◆ Work instructions ◆
Every line of the listing should be transcribed exactly, with nothing left out.

· · · · ·

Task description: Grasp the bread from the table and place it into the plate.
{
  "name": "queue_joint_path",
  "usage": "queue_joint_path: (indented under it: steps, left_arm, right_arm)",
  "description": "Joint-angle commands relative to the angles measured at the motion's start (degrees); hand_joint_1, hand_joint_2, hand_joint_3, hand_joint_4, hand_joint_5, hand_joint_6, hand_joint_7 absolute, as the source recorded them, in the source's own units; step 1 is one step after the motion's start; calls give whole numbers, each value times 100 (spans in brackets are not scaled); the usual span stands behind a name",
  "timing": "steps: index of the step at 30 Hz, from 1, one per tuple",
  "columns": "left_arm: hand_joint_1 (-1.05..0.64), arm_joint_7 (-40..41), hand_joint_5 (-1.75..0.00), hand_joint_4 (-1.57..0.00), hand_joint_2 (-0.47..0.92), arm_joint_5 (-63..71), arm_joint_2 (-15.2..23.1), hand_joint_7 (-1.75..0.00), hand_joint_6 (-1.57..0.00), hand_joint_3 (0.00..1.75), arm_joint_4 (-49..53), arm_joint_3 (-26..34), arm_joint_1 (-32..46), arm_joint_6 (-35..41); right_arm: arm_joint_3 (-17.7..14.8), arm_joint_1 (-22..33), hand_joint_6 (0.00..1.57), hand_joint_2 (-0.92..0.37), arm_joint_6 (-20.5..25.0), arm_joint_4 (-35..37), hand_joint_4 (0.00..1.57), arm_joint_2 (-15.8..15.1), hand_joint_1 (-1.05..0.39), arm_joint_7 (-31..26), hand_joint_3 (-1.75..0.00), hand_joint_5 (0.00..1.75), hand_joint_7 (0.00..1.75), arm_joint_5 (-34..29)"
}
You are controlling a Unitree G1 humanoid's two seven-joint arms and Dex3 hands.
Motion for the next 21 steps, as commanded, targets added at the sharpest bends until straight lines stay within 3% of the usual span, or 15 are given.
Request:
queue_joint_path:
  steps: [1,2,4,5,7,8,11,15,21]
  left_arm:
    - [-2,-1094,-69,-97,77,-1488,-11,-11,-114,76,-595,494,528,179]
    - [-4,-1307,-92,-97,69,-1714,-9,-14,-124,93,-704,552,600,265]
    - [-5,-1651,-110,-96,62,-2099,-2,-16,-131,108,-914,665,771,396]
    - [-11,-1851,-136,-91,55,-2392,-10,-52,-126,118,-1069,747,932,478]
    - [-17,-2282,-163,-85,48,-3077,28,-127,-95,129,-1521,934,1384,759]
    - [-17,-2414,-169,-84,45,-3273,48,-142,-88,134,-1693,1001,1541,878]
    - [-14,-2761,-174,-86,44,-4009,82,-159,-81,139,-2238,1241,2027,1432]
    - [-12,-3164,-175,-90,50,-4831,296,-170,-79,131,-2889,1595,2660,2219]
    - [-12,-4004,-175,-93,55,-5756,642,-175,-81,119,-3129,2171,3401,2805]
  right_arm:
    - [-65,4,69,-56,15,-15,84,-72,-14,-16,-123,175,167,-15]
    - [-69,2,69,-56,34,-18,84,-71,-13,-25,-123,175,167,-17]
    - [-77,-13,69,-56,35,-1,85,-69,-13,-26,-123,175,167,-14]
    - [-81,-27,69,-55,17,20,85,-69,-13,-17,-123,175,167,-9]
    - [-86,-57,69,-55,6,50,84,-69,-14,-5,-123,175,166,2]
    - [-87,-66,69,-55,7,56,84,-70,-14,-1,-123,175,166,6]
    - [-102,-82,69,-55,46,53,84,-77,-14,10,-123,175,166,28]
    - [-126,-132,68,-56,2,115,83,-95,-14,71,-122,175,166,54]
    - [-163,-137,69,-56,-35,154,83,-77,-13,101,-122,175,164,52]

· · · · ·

◆ Exercise output ◆
Task description: Grasp the bread from the table and place it into the plate.
{
  "name": "queue_joint_path",
  "usage": "queue_joint_path: (indented under it: steps, left_arm, right_arm)",
  "description": "Joint-angle commands relative to the angles measured at the motion's start (degrees); hand_joint_1, hand_joint_2, hand_joint_3, hand_joint_4, hand_joint_5, hand_joint_6, hand_joint_7 absolute, as the source recorded them, in the source's own units; step 1 is one step after the motion's start; calls give whole numbers, each value times 100 (spans in brackets are not scaled); the usual span stands behind a name",
  "timing": "steps: index of the step at 30 Hz, from 1, one per tuple",
  "columns": "left_arm: hand_joint_1 (-1.05..0.64), arm_joint_7 (-40..41), hand_joint_5 (-1.75..0.00), hand_joint_4 (-1.57..0.00), hand_joint_2 (-0.47..0.92), arm_joint_5 (-63..71), arm_joint_2 (-15.2..23.1), hand_joint_7 (-1.75..0.00), hand_joint_6 (-1.57..0.00), hand_joint_3 (0.00..1.75), arm_joint_4 (-49..53), arm_joint_3 (-26..34), arm_joint_1 (-32..46), arm_joint_6 (-35..41); right_arm: arm_joint_3 (-17.7..14.8), arm_joint_1 (-22..33), hand_joint_6 (0.00..1.57), hand_joint_2 (-0.92..0.37), arm_joint_6 (-20.5..25.0), arm_joint_4 (-35..37), hand_joint_4 (0.00..1.57), arm_joint_2 (-15.8..15.1), hand_joint_1 (-1.05..0.39), arm_joint_7 (-31..26), hand_joint_3 (-1.75..0.00), hand_joint_5 (0.00..1.75), hand_joint_7 (0.00..1.75), arm_joint_5 (-34..29)"
}
You are controlling a Unitree G1 humanoid's two seven-joint arms and Dex3 hands.
Motion for the next 21 steps, as commanded, targets added at the sharpest bends until straight lines stay within 3% of the usual span, or 15 are given.
Request:
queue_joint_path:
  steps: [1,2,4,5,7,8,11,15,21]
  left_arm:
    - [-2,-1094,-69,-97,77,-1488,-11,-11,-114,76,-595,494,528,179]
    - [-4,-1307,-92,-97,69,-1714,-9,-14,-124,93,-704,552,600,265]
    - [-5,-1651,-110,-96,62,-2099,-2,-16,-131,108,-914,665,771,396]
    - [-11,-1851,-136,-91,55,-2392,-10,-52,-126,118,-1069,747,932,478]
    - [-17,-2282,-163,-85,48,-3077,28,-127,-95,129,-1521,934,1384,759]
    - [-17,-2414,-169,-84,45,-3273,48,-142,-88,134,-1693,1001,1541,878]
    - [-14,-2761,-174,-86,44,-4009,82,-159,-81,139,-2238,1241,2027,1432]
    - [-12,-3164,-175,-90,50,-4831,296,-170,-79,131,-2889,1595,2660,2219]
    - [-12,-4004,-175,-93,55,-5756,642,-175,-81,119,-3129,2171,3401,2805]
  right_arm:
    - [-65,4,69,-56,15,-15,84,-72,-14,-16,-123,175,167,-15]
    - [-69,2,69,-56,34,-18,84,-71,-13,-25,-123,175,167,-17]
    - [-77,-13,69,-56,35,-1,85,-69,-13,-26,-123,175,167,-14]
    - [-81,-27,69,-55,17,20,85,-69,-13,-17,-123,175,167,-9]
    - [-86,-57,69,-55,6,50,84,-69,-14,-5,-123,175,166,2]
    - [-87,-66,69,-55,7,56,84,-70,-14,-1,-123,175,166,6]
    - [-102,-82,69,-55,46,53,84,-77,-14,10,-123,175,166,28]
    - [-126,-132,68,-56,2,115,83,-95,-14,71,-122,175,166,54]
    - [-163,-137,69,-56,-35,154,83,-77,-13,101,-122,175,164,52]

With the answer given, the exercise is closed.